§ **REQUIREMENT**: In this exercise, every entry is to be transcribed exactly as written.
=== EXERCISE DATA ===
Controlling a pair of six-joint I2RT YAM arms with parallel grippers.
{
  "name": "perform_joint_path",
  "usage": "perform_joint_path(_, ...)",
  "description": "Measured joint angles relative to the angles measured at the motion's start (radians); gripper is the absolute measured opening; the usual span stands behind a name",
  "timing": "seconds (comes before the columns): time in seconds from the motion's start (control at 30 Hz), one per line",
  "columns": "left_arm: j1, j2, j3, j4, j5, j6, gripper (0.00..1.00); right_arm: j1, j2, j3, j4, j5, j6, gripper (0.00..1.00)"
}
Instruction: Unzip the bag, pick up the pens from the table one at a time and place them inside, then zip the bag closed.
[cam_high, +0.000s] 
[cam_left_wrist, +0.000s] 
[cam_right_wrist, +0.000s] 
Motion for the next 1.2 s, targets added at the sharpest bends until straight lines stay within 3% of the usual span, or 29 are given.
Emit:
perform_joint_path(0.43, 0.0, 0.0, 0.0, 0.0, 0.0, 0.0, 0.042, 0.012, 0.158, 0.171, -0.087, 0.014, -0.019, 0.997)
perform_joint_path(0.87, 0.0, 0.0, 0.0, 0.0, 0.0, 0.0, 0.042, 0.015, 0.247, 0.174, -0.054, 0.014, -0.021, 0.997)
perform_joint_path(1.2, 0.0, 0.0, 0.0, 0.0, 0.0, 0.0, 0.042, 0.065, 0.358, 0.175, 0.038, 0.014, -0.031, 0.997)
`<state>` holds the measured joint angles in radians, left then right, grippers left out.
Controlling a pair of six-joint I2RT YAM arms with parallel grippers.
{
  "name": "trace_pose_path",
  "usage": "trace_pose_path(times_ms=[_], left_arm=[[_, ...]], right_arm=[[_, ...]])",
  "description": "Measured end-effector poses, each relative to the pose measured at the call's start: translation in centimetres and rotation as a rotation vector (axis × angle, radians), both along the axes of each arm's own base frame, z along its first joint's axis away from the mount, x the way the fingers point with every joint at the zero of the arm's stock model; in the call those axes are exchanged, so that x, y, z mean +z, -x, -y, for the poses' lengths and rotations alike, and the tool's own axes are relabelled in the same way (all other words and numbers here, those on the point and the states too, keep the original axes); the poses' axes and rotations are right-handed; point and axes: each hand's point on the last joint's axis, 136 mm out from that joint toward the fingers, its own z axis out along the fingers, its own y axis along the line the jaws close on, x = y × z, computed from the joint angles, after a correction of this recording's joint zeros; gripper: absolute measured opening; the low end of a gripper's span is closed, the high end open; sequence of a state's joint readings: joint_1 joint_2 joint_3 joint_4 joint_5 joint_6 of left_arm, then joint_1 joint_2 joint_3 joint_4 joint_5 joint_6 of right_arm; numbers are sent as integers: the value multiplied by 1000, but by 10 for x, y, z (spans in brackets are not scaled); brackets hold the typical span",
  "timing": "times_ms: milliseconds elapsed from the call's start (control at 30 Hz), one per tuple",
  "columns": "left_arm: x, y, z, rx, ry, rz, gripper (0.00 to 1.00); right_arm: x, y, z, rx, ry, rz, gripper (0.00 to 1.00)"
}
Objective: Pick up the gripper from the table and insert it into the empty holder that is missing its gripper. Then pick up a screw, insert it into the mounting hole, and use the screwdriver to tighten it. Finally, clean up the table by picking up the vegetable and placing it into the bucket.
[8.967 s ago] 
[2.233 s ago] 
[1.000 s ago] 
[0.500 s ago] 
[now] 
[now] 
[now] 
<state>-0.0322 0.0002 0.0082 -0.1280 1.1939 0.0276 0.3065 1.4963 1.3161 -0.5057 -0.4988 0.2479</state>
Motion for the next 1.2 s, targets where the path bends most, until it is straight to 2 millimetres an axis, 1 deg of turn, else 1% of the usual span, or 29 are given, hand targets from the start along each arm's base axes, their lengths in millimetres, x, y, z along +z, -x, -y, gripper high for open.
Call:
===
§ **SOLVED PROBLEM**:
Controlling a pair of six-joint I2RT YAM arms with parallel grippers.
{
  "name": "perform_joint_path",
  "usage": "perform_joint_path(_, ...)",
  "description": "Measured joint angles relative to the angles measured at the motion's start (radians); gripper is the absolute measured opening; the usual span stands behind a name",
  "timing": "seconds (comes before the columns): time in seconds from the motion's start (control at 30 Hz), one per line",
  "columns": "left_arm: j1, j2, j3, j4, j5, j6, gripper (0.00..1.00); right_arm: j1, j2, j3, j4, j5, j6, gripper (0.00..1.00)"
}
Instruction: Unzip the bag, pick up the pens from the table one at a time and place them inside, then zip the bag closed.
[cam_high, +0.000s] 
[cam_left_wrist, +0.000s] 
[cam_right_wrist, +0.000s] 
Motion for the next 1.2 s, targets added at the sharpest bends until straight lines stay within 3% of the usual span, or 29 are given.
Emit:
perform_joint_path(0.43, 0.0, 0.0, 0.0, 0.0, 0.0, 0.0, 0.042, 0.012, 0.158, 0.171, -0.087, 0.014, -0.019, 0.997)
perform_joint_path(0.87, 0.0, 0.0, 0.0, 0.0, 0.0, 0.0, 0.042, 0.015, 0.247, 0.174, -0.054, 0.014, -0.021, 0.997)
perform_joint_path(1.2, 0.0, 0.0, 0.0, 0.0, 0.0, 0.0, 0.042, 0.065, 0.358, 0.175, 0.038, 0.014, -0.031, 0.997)
`<state>` holds the measured joint angles in radians, left then right, grippers left out.
Controlling a pair of six-joint I2RT YAM arms with parallel grippers.
{
  "name": "trace_pose_path",
  "usage": "trace_pose_path(times_ms=[_], left_arm=[[_, ...]], right_arm=[[_, ...]])",
  "description": "Measured end-effector poses, each relative to the pose measured at the call's start: translation in centimetres and rotation as a rotation vector (axis × angle, radians), both along the axes of each arm's own base frame, z along its first joint's axis away from the mount, x the way the fingers point with every joint at the zero of the arm's stock model; in the call those axes are exchanged, so that x, y, z mean +z, -x, -y, for the poses' lengths and rotations alike, and the tool's own axes are relabelled in the same way (all other words and numbers here, those on the point and the states too, keep the original axes); the poses' axes and rotations are right-handed; point and axes: each hand's point on the last joint's axis, 136 mm out from that joint toward the fingers, its own z axis out along the fingers, its own y axis along the line the jaws close on, x = y × z, computed from the joint angles, after a correction of this recording's joint zeros; gripper: absolute measured opening; the low end of a gripper's span is closed, the high end open; sequence of a state's joint readings: joint_1 joint_2 joint_3 joint_4 joint_5 joint_6 of left_arm, then joint_1 joint_2 joint_3 joint_4 joint_5 joint_6 of right_arm; numbers are sent as integers: the value multiplied by 1000, but by 10 for x, y, z (spans in brackets are not scaled); brackets hold the typical span",
  "timing": "times_ms: milliseconds elapsed from the call's start (control at 30 Hz), one per tuple",
  "columns": "left_arm: x, y, z, rx, ry, rz, gripper (0.00 to 1.00); right_arm: x, y, z, rx, ry, rz, gripper (0.00 to 1.00)"
}
Objective: Pick up the gripper from the table and insert it into the empty holder that is missing its gripper. Then pick up a screw, insert it into the mounting hole, and use the screwdriver to tighten it. Finally, clean up the table by picking up the vegetable and placing it into the bucket.
[8.967 s ago] 
[2.233 s ago] 
[1.000 s ago] 
[0.500 s ago] 
[now] 
[now] 
[now] 
<state>-0.0322 0.0002 0.0082 -0.1280 1.1939 0.0276 0.3065 1.4963 1.3161 -0.5057 -0.4988 0.2479</state>
Motion for the next 1.2 s, targets where the path bends most, until it is straight to 2 millimetres an axis, 1 deg of turn, else 1% of the usual span, or 29 are given, hand targets from the start along each arm's base axes, their lengths in millimetres, x, y, z along +z, -x, -y, gripper high for open.
Call:

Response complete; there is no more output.